For all his wealth, Dubonnet was a worker … well, of sorts. After a lot of graft, he had made himself a respected fabricator. Hispano-Suiza was his marque of choice. Using their style-soaked creations as source material, Dubonnet fashioned several racing prototypes. They graced grand European events and circuits – Monza, the Targa Florio, Le Mans and Boulogne among them. Not only did Dubonnet build his cars – he drove them, too. And did so well enough to be asked to join the Bugatti race équipe – by boss Ettore, no less.

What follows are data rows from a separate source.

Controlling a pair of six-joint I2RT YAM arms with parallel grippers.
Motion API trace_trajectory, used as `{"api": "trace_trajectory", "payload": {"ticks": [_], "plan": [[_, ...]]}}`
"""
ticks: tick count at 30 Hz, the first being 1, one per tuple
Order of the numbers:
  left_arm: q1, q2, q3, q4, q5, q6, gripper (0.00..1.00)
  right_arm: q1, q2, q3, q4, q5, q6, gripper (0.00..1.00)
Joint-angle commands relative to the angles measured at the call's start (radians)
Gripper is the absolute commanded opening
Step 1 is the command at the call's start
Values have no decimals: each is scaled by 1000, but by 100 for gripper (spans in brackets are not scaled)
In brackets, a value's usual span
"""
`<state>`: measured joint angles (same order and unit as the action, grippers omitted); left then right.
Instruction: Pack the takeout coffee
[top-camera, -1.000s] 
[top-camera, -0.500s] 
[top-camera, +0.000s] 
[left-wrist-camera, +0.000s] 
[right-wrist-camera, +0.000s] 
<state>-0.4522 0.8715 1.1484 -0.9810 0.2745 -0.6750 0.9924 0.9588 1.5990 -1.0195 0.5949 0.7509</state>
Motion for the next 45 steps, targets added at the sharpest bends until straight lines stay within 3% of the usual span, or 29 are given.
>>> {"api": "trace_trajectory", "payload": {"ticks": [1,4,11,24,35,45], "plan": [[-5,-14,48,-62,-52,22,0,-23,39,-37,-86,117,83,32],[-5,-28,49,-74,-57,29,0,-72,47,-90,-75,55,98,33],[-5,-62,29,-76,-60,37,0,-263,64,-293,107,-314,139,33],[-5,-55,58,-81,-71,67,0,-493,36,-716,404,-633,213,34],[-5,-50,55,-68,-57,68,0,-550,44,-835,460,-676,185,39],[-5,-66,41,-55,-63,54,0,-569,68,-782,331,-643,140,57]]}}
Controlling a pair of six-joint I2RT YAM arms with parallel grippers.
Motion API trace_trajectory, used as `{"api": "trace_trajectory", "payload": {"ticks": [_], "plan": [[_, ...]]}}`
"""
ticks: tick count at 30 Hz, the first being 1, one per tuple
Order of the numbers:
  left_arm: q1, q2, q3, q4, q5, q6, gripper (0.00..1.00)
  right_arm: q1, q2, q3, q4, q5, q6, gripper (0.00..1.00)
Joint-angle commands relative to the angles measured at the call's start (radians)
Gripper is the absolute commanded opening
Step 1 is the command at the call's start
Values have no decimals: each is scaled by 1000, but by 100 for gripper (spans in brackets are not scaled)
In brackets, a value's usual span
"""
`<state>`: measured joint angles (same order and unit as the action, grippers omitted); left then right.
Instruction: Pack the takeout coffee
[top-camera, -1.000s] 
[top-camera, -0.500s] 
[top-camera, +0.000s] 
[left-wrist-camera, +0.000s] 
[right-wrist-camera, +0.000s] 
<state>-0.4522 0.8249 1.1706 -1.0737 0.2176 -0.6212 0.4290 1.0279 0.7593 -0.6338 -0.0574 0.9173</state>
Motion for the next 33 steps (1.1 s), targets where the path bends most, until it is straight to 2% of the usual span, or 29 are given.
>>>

Over time, Dubonnet assembled an impressive portfolio of clients. Indeed, GM acquired some of his research work – into hydro-pneumatic suspension and pumpless oil delivery. Even Dubonnet, though, needed help. To that end, he recruited Jacques Saoutchik to the Xenia cause. The fabled Russian coachbuilder was tasked with sorting the aerodynamic aspects of the car. After all, Dubonnet had land speed record attempts in mind. So, Saoutchik’s sought-after streamlining skills would be vital. Saoutchik also knew how to design a stunning-looking motor car. Sadly, the Xenia never broke any speed records. It did, however, play a prominent rôle in the opening of the Saint-Cloud tunnel – situated near Paris. The publicity must have been some consolation to Dubonnet for the Xenia’s lack of sporting success. Not that the Xenia lacked all of the attributes of an LSR car. For starters, it was 5.7m in length – aiding straight-line stability. Partly as a result of that, it could clock up 200km/h. So, for all its shortcomings – at least in LSR attempt terms – Dubonnet’s Hispano-Suiza H6B Xenia was an innovative and spectacular autocar. Motoring had never been so à la mode. Cheers, André!